Увы, за все мои взрослые годы я не встречал ни одного подобного. И Мехмед не встречал, а ведь он искал очень старательно. Не потому ли султан так стремился объединить под своей властью все осколки великой греческой империи — Константинополис, Морею, Трапезунд и другие? Возможно, Мехмед хотел найти в этих осколках тех, о ком говорил греческий философ Платон — хоть бы одного мальчика, которого не пришлось бы заставлять.
Я подумал, что, если б встретил такого мальчика, то приблизил бы к себе, потому что одному ему очень трудно жилось бы на свете. Я чувствовал, что и сам теперь не вполне таков, как большинство юношей. Я не хотел никого принуждать, но если б встретил того, кто добровольно исповедует любовь, ценившуюся Платоном, то восхитился бы смелостью исповедующего.
Да, теперь, когда восторжествовала новая этика, христианская, требовалось обладать не только природной склонностью, но ещё и большой смелостью, чтобы идти по тому пути, по которому тебя влечёт природа... и верить, что таким тебя создал сам Бог.
"Ведь создал же Бог прекрасного ангела по имени Люцифер, — говорил я себе. — Бог знал, что Люцифер окажется склонным к бунту, но всё равно создал этого ангела. Так не затем ли Бог создаёт людей, про которых говорил Платон? Возможно, Бог хочет, чтобы они тоже низверглись, как ангелы с небес. Если Богу понадобились демоны, то зачем-то нужны и такие люди".

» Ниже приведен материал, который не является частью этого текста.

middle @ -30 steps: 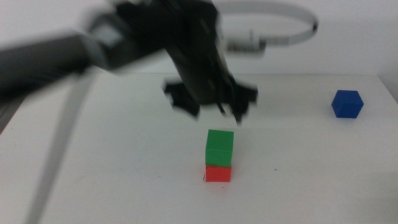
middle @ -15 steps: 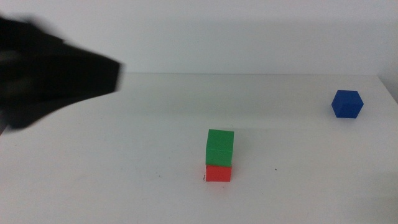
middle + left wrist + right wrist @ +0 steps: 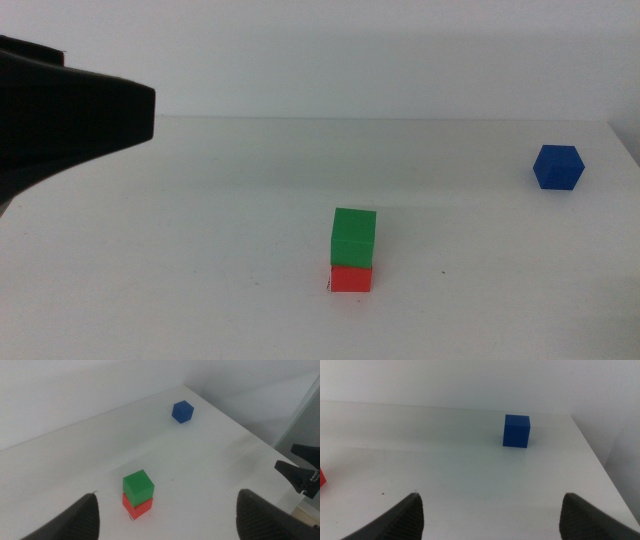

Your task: Stack red cubes first, then green, then blue cubes in a specific spot.

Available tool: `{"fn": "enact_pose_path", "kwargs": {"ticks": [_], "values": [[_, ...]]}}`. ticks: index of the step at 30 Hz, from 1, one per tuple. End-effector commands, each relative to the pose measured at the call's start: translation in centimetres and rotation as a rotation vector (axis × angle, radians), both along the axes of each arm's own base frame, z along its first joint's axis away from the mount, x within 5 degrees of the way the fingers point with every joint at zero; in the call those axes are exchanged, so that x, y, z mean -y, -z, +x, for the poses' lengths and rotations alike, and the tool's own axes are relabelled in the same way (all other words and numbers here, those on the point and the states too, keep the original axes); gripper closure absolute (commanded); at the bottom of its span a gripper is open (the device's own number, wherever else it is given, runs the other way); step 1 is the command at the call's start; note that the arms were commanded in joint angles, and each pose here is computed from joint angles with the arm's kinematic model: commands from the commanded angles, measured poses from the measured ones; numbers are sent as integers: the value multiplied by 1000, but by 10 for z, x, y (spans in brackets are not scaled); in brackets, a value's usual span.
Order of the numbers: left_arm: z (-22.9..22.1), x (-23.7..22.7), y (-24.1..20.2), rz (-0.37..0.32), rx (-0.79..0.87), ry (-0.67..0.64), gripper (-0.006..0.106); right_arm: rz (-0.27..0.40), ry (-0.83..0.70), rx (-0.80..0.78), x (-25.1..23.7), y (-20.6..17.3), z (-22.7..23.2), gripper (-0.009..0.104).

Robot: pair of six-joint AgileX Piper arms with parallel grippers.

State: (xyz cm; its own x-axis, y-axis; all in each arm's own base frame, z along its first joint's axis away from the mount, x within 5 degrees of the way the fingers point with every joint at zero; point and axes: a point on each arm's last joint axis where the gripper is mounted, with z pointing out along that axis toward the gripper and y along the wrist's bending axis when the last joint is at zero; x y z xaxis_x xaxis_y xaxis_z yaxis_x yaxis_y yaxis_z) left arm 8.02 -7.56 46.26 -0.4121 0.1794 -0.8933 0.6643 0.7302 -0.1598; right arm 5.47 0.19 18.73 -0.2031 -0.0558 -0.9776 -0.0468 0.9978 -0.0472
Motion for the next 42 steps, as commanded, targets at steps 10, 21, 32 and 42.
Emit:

Однако даже во времена Платона далеко не каждый имел особые склонности. Вот почему мне в отличие от султана совсем не хотелось считать те давние времена идеалом.
Я слишком хорошо понимал, что даже среди древних греков случались истории, подобные моей. Если мужчина видел красивого мальчика и начинал испытывать к нему страсть, то разве спрашивал этого мальчика о склонностях? Нет. Мужчина просто стремился остаться с этим мальчиком наедине, а дальше делал то, что хотел. Если оказывалось, что мальчик имеет особую склонность, то ура — этим двоим посчастливилось найти друг друга. А если нет? Тогда мужчина ломал волю мальчика, а затем убеждал себя и его, что ничего не ломал, не проявлял насилия, а просто "помог понять" природу любви между мужскими началами.

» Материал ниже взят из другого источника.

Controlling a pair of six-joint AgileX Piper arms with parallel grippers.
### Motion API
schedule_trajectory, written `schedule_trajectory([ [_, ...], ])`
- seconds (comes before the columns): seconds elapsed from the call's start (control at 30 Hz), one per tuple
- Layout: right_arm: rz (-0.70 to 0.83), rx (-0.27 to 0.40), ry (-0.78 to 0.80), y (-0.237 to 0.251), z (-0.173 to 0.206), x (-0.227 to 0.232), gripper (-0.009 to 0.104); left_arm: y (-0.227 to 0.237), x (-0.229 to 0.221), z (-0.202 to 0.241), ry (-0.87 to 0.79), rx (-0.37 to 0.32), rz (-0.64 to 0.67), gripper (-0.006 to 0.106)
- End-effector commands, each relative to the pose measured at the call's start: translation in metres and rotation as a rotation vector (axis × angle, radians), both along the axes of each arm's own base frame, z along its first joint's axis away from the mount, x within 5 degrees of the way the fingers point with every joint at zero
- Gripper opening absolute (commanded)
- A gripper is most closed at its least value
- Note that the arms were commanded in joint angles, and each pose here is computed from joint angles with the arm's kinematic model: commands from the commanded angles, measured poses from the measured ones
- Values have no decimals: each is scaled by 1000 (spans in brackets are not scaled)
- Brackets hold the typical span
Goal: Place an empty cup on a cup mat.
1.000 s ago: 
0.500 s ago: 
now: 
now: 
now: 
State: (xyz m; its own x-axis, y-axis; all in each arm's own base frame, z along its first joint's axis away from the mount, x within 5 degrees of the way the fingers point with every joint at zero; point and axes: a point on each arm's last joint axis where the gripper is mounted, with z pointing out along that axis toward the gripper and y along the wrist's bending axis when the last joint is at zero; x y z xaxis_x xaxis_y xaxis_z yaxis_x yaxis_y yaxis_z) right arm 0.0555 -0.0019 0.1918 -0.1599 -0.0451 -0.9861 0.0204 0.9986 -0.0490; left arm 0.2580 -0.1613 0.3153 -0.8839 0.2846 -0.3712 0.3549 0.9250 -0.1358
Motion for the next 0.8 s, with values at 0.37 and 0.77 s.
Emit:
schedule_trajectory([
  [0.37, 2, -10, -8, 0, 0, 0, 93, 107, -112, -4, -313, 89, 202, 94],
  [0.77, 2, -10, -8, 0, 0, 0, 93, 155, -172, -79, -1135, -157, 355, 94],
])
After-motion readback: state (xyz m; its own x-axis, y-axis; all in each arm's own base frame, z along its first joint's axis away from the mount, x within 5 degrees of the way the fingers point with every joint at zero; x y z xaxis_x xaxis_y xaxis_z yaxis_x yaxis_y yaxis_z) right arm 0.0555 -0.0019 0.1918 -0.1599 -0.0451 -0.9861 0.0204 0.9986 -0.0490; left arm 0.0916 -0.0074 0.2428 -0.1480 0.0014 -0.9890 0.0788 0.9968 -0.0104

Возможно, в некоторых случаях мальчик начинал искренне верить в это. Легко поверить, если так говорит не чужак, а тот, кого ты хорошо знаешь — твой родственник, школьный учитель или же высокородный господин, которого ты уважаешь и считаешь добрым.
А если мальчик всё-таки не верил, но мужчина имел возможность видеться с ним дальше, то разве этого мальчика оставляли в покое? Нет. И его жизнь становилась подобна моей — вечное притворство, выклянчивание подарков, стремление сбежать, мысли о смерти или об убийстве. "Разве у меня есть право обречь кого-то на такую жизнь?" — спросил я себя, и ответ был "нет".
* * *
В последующие дни я пришёл в гости к Марии Гаттилузио вместе с Мехмедом ещё раз, но мы беседовали уже не о давних греческих нравах. Беседа оставалась пристойной, потому что нас слушал ребёнок.

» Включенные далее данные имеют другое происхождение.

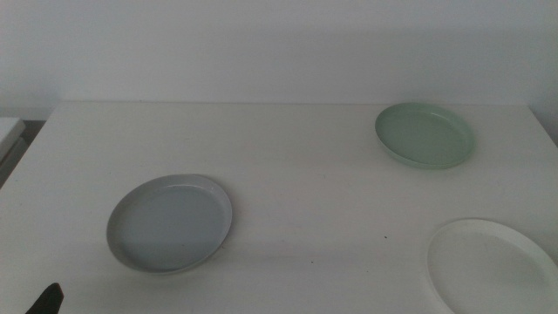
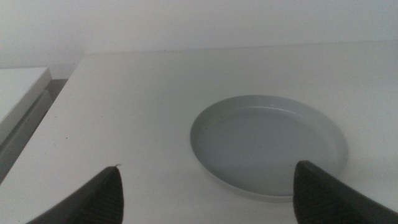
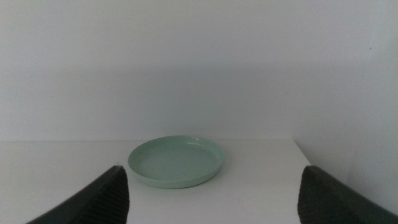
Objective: Stack the three bowls on top of each other.
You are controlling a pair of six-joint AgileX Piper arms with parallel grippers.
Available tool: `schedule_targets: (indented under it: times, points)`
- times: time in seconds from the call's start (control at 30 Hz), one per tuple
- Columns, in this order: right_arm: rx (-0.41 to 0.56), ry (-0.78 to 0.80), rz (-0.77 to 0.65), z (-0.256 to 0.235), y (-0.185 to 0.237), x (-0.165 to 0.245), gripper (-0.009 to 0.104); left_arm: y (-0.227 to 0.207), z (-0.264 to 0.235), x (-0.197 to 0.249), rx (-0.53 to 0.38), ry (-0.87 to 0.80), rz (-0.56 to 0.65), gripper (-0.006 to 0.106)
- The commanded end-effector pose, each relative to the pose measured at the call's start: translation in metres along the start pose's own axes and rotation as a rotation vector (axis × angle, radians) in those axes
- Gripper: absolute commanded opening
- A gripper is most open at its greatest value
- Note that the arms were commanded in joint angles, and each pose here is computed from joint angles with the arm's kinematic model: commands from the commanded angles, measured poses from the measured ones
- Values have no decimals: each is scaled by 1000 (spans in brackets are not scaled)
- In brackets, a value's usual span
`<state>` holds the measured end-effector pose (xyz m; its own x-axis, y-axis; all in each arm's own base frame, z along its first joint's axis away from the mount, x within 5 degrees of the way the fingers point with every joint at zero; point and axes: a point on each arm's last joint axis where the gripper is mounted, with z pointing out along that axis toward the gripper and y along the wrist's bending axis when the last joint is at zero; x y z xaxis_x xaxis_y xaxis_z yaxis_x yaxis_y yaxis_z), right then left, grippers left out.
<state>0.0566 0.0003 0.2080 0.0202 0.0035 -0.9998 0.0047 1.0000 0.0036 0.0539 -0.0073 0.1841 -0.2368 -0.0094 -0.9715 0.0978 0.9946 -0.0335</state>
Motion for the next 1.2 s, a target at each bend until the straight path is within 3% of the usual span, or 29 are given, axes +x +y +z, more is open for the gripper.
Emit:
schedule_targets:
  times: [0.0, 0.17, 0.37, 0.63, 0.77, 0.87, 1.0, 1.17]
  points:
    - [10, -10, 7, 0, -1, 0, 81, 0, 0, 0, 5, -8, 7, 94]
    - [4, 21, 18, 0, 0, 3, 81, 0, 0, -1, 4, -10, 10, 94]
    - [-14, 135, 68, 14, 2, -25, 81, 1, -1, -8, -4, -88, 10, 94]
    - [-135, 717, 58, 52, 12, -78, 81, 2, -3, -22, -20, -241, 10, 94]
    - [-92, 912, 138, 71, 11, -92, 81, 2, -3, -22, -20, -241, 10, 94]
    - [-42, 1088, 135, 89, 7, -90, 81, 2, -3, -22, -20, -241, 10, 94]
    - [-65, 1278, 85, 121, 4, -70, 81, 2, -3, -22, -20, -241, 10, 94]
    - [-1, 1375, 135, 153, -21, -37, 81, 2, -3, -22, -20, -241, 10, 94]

Всё началось с того, что султан, по приходе обменявшись с Марией положенными приветствиями, вдруг спросил:
— А где же твой сын?
Я впервые узнал об этом ребёнке от своих слуг и, помнится, удивился. Казалось естественнее, если б у сорокалетней Марии оказался взрослый сын, которому уже исполнилось лет шестнадцать или даже двадцать. А ведь ему было всего шесть с половиной! Поэтому он жил в гареме с матерью...
— Он здесь, — сказала Мария, отвечая на вопрос Мехмеда, и позвала по-итальянски. — Алезио! Алезио!
Из павильона, держа за руку одну из служанок, вышел маленький мальчик — очень милый темнокудрый мальчик в турецкой одежде — и когда служанка подвела его совсем близко, он не смутился, а с любопытством оглядывал меня с Мехмедом большими карими глазами.